▶ [Work order]
Please reproduce all the data exactly as written and omit the pictures.

▶ [Available data]
┌──

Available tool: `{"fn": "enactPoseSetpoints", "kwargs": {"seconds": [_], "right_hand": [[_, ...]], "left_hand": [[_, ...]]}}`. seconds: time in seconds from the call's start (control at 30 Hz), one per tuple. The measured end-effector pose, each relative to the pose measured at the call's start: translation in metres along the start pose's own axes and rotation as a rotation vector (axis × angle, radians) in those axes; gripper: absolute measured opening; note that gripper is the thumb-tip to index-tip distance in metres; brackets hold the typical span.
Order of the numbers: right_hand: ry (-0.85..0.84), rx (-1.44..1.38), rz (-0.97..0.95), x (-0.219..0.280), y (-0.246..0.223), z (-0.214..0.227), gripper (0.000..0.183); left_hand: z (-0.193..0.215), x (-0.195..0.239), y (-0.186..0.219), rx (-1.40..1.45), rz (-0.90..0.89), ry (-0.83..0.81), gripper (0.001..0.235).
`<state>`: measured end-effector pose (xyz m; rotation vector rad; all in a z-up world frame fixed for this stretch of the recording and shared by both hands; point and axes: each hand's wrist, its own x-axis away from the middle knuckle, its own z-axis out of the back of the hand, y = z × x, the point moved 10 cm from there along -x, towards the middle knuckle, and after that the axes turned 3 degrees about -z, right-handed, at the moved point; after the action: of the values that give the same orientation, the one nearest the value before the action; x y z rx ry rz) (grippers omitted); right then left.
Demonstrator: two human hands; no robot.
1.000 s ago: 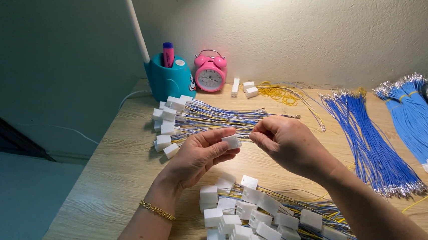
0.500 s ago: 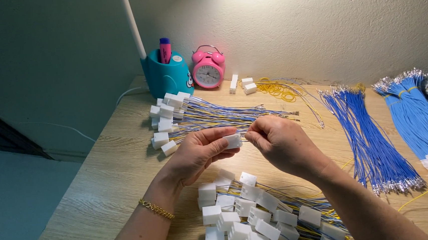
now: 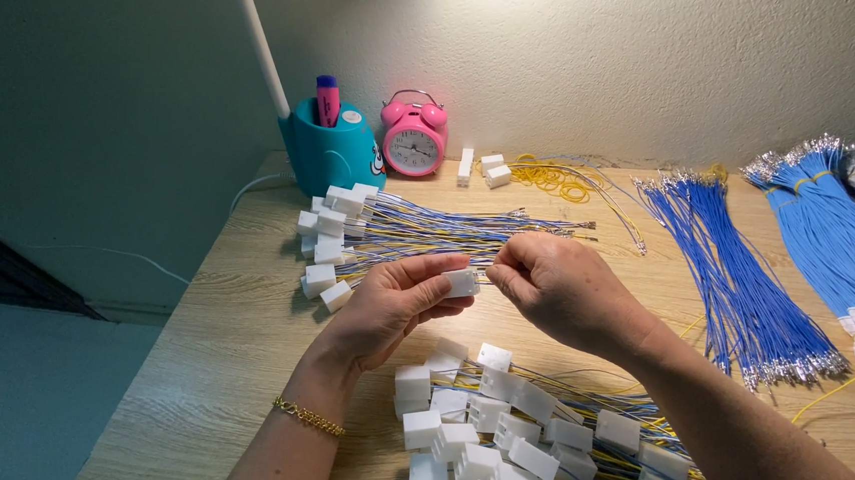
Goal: Manually assembling electrical wire harnesses by inserting pre-crimped wires into plastic connector housings.
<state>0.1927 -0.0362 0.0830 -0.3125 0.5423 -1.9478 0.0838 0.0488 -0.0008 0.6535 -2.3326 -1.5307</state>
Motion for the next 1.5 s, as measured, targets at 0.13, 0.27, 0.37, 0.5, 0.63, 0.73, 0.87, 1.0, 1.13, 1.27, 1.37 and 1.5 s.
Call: {"fn": "enactPoseSetpoints", "kwargs": {"seconds": [0.13,0.27,0.37,0.5,0.63,0.73,0.87,1.0,1.13,1.27,1.37,1.5], "right_hand": [[-0.009,0.035,0.040,0.003,-0.006,-0.002,0.017],[0.020,0.040,0.110,0.002,-0.007,-0.006,0.017],[0.049,0.022,0.148,0.000,-0.007,-0.007,0.018],[0.008,-0.123,0.128,-0.003,-0.002,-0.011,0.015],[-0.034,-0.216,0.076,-0.004,0.004,-0.012,0.012],[-0.029,-0.240,0.077,-0.005,0.007,-0.016,0.012],[0.026,-0.160,0.139,-0.002,0.001,-0.016,0.013],[0.062,-0.096,0.147,-0.003,0.001,-0.013,0.013],[0.069,-0.055,0.168,0.000,0.002,-0.022,0.014],[0.099,-0.039,0.163,-0.001,0.003,-0.022,0.013],[0.107,-0.055,0.166,0.001,0.001,-0.021,0.011],[0.103,-0.127,0.163,0.000,0.004,-0.023,0.010]], "left_hand": [[-0.003,0.000,0.000,-0.027,0.000,-0.013,0.039],[-0.008,0.001,-0.001,-0.064,-0.024,-0.032,0.038],[-0.006,-0.001,-0.003,-0.072,-0.033,-0.040,0.037],[-0.004,-0.002,-0.002,-0.047,-0.038,-0.019,0.037],[-0.007,-0.001,0.004,-0.044,-0.050,-0.021,0.037],[-0.004,-0.002,0.000,-0.043,-0.055,-0.010,0.037],[-0.003,-0.003,0.002,-0.075,-0.086,-0.008,0.035],[-0.007,-0.002,0.004,-0.113,-0.115,-0.021,0.034],[-0.003,-0.002,0.002,-0.121,-0.114,-0.009,0.034],[-0.003,-0.001,0.004,-0.114,-0.123,-0.010,0.034],[-0.002,-0.002,0.000,-0.101,-0.122,-0.025,0.034],[0.005,-0.003,-0.003,-0.082,-0.119,-0.015,0.034]]}}
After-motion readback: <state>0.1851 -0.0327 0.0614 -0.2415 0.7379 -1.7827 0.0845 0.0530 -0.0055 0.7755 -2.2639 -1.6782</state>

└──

▶ [Problem solution]
Available tool: `{"fn": "enactPoseSetpoints", "kwargs": {"seconds": [_], "right_hand": [[_, ...]], "left_hand": [[_, ...]]}}`. seconds: time in seconds from the call's start (control at 30 Hz), one per tuple. The measured end-effector pose, each relative to the pose measured at the call's start: translation in metres along the start pose's own axes and rotation as a rotation vector (axis × angle, radians) in those axes; gripper: absolute measured opening; note that gripper is the thumb-tip to index-tip distance in metres; brackets hold the typical span.
Order of the numbers: right_hand: ry (-0.85..0.84), rx (-1.44..1.38), rz (-0.97..0.95), x (-0.219..0.280), y (-0.246..0.223), z (-0.214..0.227), gripper (0.000..0.183); left_hand: z (-0.193..0.215), x (-0.195..0.239), y (-0.186..0.219), rx (-1.40..1.45), rz (-0.90..0.89), ry (-0.83..0.81), gripper (0.001..0.235).
`<state>`: measured end-effector pose (xyz m; rotation vector rad; all in a z-up world frame fixed for this stretch of the recording and shared by both hands; point and axes: each hand's wrist, its own x-axis away from the middle knuckle, its own z-axis out of the back of the hand, y = z × x, the point moved 10 cm from there along -x, towards the middle knuckle, and after that the axes turned 3 degrees about -z, right-handed, at the moved point; after the action: of the values that give the same orientation, the one nearest the value before the action; x y z rx ry rz) (grippers omitted); right then left.
Demonstrator: two human hands; no robot.
1.000 s ago: 
0.500 s ago: 
now: 
Goal: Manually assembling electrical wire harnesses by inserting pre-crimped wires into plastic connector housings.
<state>0.1927 -0.0362 0.0830 -0.3125 0.5423 -1.9478 0.0838 0.0488 -0.0008 0.6535 -2.3326 -1.5307</state>
Motion for the next 1.5 s, as measured, targets at 0.13, 0.27, 0.37, 0.5, 0.63, 0.73, 0.87, 1.0, 1.13, 1.27, 1.37 and 1.5 s.
Call: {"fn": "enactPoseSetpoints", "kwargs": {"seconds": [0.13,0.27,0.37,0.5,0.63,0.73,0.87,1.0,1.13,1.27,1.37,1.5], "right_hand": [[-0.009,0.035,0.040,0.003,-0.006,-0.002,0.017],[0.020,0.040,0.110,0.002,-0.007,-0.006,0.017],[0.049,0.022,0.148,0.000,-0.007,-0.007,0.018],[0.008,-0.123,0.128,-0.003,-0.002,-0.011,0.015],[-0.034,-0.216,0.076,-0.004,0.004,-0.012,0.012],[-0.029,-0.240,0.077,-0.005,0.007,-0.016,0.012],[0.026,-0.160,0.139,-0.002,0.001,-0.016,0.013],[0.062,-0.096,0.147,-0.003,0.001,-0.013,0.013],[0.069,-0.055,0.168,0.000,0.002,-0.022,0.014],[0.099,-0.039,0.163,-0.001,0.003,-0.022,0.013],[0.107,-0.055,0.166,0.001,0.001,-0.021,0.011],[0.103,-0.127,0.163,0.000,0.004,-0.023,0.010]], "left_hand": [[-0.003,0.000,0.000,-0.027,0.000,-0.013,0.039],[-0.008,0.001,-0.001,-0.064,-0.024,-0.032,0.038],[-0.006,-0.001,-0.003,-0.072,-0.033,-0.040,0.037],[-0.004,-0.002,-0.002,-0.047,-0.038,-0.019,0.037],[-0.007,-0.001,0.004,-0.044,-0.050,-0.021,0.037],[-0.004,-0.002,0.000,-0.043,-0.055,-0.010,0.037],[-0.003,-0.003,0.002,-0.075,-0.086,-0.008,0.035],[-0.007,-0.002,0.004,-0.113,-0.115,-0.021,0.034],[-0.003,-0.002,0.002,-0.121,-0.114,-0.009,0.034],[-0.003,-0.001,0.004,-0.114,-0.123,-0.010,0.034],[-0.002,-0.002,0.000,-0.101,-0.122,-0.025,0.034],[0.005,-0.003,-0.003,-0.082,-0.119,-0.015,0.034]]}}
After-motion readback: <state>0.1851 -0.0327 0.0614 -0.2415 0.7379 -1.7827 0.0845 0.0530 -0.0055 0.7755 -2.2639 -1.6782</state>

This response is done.